Problem description:
Once you reach the line that holds "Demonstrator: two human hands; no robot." in the listing below, output it and every line after it through the line that holds "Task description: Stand", word for word.

Data provided:

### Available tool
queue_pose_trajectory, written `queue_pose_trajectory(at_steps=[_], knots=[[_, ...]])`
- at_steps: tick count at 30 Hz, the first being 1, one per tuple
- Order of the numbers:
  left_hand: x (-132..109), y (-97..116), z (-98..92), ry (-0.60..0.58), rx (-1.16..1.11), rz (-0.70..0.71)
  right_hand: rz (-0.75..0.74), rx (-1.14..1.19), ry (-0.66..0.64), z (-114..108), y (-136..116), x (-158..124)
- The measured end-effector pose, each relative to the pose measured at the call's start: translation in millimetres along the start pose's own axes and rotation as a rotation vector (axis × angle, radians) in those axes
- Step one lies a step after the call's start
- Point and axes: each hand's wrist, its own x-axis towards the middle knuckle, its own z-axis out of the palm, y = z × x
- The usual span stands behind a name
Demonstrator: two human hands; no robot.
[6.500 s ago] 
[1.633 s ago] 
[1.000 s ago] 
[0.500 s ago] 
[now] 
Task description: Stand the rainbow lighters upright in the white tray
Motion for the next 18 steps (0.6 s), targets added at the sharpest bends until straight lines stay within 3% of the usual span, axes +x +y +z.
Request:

Response box:
Demonstrator: two human hands; no robot.
[6.500 s ago] 
[1.633 s ago] 
[1.000 s ago] 
[0.500 s ago] 
[now] 
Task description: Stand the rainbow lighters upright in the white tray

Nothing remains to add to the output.